Voulons-nous de cette terrifiante homogénéisation du champ des revues ? Voulons-nous que les revues deviennent les « chambres d’enregistrement » des ambitions individuelles des chercheurs ? Non, car cette logique compétitive et quantitative correspond mal aux temporalités des chercheurs en sciences humaines et sociales. Faire du terrain, aller aux archives, formuler de nouvelles hypothèses, proposer des interprétations, écrire, et penser, tout cela prend du temps ! A l’inverse, être condamné à publier à tout prix, n’importe où, n’importe quand afin d’éviter la relégation dans la catégorie « mauvais chercheur » est tout simplement incompatible avec les exigences d’un travail de recherche honnête.
Enfin, les mutations actuelles de l’Université font peser un grand nombre d’incertitudes sur l’avenir financier et matériel de la plupart des revues. Beaucoup d’entre elles étant liées à des institutions, des laboratoires, des centres de recherche, amenés à être restructurés si l’ANR (Agence Nationale de la Recherche) en décide ainsi, elles risquent clairement leur survie ! En France, si un laboratoire meurt, une revue meurt. Si le CNRS meurt, des dizaines de revues meurent. Ce n’est donc pas « un peu » de la recherche « qui s’en va », mais bien une part massive des supports de la recherche qui disparaît !
Dans le contexte d’un tarissement évident des abonnements de bibliothèques et d’une baisse non moins évidente des ventes de sciences humaines et sociales en librairie, les revues se retrouvent clairement confrontées au problème (que subit également la presse écrite) du modèle, devenu économiquement le plus viable, de la numérisation. En dépit de l’existence d’excellents portails électroniques comme Cairn, Revues.org, ou Persée, la France, faute de prise de conscience politique sur le sujet, accuse un retard considérable par rapport aux pays étrangers.

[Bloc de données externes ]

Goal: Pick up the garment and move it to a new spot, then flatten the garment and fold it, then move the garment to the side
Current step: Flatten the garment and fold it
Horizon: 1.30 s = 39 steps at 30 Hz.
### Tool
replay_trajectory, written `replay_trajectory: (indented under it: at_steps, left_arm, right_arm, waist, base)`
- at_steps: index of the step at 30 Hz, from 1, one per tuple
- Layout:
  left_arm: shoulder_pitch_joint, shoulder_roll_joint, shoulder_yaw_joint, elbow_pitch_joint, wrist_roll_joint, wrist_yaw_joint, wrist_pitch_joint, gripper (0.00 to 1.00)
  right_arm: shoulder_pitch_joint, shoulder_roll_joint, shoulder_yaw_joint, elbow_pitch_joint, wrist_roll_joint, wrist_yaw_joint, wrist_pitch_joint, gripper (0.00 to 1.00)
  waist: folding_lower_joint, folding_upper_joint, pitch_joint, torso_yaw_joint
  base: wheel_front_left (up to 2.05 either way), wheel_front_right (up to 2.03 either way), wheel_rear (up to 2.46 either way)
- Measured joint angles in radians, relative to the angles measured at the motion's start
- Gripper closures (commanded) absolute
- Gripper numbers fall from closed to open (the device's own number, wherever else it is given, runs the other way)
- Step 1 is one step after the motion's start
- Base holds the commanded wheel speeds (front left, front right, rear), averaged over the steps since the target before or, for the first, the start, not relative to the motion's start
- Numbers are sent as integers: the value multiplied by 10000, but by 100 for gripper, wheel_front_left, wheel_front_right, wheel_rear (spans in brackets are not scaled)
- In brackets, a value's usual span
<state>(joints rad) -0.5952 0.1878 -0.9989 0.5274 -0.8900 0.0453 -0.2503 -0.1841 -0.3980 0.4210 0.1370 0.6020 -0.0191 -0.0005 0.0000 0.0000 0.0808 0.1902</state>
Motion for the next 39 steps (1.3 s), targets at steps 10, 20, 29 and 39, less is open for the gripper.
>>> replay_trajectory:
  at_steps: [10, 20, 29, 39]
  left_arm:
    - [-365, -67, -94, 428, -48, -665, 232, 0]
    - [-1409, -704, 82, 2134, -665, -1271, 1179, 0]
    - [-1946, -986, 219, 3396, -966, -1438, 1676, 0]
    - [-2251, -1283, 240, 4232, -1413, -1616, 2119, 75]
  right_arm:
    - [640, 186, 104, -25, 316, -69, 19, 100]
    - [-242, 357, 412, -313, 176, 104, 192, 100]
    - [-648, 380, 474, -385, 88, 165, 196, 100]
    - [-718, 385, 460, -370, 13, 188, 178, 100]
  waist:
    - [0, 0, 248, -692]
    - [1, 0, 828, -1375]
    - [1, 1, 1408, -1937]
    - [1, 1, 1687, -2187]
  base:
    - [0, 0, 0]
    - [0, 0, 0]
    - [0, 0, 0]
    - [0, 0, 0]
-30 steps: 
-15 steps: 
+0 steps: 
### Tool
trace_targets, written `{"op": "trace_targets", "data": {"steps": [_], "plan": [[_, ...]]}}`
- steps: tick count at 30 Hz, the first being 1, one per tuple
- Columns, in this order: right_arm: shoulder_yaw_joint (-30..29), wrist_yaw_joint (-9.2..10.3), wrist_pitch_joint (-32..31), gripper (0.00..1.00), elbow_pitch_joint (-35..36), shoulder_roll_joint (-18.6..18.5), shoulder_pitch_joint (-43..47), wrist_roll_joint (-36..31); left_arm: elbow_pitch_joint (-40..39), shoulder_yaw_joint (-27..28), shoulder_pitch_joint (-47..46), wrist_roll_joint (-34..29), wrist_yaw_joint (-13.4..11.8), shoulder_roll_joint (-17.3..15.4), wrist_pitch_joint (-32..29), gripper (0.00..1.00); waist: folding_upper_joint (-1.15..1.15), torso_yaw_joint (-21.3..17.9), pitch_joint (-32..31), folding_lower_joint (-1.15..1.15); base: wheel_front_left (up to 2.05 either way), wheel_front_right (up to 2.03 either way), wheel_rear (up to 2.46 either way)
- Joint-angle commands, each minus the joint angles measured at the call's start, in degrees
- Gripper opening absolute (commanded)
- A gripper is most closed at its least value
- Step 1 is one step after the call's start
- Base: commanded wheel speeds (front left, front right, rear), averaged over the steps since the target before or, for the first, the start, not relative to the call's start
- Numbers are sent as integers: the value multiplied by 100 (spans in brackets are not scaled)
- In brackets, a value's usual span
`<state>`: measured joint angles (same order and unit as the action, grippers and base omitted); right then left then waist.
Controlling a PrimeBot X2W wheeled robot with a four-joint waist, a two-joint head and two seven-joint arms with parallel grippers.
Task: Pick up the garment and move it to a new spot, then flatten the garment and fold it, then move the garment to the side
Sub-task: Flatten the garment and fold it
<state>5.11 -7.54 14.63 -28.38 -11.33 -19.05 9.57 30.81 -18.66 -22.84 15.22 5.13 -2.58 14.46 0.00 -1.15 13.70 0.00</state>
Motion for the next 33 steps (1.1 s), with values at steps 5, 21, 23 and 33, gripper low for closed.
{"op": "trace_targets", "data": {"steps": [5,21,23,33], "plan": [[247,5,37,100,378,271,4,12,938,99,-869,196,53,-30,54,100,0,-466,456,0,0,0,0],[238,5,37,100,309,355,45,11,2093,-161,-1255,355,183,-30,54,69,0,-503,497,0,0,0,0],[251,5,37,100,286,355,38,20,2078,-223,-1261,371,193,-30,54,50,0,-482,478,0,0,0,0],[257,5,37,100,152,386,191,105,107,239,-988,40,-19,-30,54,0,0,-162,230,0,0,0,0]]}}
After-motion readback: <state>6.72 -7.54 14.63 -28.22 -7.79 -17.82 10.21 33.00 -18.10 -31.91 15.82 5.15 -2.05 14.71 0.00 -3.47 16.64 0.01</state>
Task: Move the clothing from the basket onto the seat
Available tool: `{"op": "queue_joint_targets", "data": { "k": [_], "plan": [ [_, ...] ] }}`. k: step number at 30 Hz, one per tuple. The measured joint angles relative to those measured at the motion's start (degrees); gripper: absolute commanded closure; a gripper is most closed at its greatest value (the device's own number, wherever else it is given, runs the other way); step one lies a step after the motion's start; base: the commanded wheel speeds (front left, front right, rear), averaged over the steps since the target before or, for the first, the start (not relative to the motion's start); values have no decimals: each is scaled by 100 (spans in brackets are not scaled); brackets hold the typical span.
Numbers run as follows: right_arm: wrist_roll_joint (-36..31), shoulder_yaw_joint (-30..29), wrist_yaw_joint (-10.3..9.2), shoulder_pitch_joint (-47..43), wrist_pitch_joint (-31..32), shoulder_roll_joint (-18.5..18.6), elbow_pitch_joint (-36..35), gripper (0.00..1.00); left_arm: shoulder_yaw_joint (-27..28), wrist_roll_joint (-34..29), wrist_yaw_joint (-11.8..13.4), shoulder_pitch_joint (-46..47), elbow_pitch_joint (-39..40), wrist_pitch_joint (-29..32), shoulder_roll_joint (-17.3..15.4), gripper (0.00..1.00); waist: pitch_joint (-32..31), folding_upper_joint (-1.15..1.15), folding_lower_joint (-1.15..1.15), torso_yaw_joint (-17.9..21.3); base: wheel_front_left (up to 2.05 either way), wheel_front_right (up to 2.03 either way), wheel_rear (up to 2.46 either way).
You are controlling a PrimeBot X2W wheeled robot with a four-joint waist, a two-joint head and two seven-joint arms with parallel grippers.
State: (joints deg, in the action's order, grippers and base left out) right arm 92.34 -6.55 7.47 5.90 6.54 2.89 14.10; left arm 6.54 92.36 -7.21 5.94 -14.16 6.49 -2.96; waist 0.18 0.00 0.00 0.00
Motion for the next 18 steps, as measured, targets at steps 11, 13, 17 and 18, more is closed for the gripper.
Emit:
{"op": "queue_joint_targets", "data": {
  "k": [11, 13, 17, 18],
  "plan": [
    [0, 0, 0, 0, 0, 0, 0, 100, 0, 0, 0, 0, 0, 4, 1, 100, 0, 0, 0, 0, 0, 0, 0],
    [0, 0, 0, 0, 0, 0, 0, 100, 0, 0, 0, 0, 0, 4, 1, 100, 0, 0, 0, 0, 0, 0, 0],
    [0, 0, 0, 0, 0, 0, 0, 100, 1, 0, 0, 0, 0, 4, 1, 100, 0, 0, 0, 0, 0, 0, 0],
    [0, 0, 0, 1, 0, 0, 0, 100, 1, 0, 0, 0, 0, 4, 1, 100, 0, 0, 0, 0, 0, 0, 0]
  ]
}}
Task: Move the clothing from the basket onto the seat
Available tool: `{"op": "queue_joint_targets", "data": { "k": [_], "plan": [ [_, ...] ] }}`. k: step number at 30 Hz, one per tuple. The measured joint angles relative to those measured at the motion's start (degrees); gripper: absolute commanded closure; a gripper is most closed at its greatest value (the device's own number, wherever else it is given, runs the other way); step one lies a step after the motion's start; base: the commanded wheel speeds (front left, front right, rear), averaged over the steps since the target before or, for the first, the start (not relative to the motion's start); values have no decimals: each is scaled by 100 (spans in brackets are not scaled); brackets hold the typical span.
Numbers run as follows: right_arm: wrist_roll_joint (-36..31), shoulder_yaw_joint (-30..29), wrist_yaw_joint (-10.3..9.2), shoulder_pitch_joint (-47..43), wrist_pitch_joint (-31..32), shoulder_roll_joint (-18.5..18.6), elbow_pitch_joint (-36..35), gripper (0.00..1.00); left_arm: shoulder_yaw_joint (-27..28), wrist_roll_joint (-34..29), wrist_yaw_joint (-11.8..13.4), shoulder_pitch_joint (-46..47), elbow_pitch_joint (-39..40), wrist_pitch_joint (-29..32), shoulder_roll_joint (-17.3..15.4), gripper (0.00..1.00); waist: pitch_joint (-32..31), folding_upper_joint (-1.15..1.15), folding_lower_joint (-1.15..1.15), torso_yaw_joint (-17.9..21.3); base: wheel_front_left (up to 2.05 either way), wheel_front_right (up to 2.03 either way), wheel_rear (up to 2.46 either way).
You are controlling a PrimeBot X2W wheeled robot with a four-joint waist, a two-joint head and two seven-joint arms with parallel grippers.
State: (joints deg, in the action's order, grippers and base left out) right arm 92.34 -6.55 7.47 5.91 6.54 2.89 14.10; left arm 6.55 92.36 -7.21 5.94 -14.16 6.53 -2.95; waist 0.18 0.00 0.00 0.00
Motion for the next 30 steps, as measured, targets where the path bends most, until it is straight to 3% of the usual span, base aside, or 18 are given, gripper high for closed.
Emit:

On nous dit que la revue va devenir le moyen central de l’évaluation des chercheurs, mais on ne songe même pas à ce qu’est réellement une revue de sciences humaines. On en ignore farouchement les modes de fonctionnement, les usages, l’originalité éditoriale, les soutiens et modes de financement. Mais ceci, finalement, n’étonnera guère, puisque force est de constater que le gouvernement actuel veut engager à toute vitesse la réforme de la recherche, sans même avoir pris le temps d’en connaître ni les acteurs ni les supports. Nous, revues de sciences humaines et sociales, appelons donc à une suppression du classement AERES, dans le prolongement de la demande de moratoire du 9 février 2009 par les instances scientifiques du CNRS. Nous demandons la discussion collective, par les chercheurs, de nouveaux critères d’évaluation des revues, leur transparence totale, et le maintien de leur pluralité (afin que les spécificités des revues scientifiques soient reconnues en tant que telles),.Enfin, nous exigeons que les revues ne soient pas les nouveaux vecteurs de la notation des chercheurs.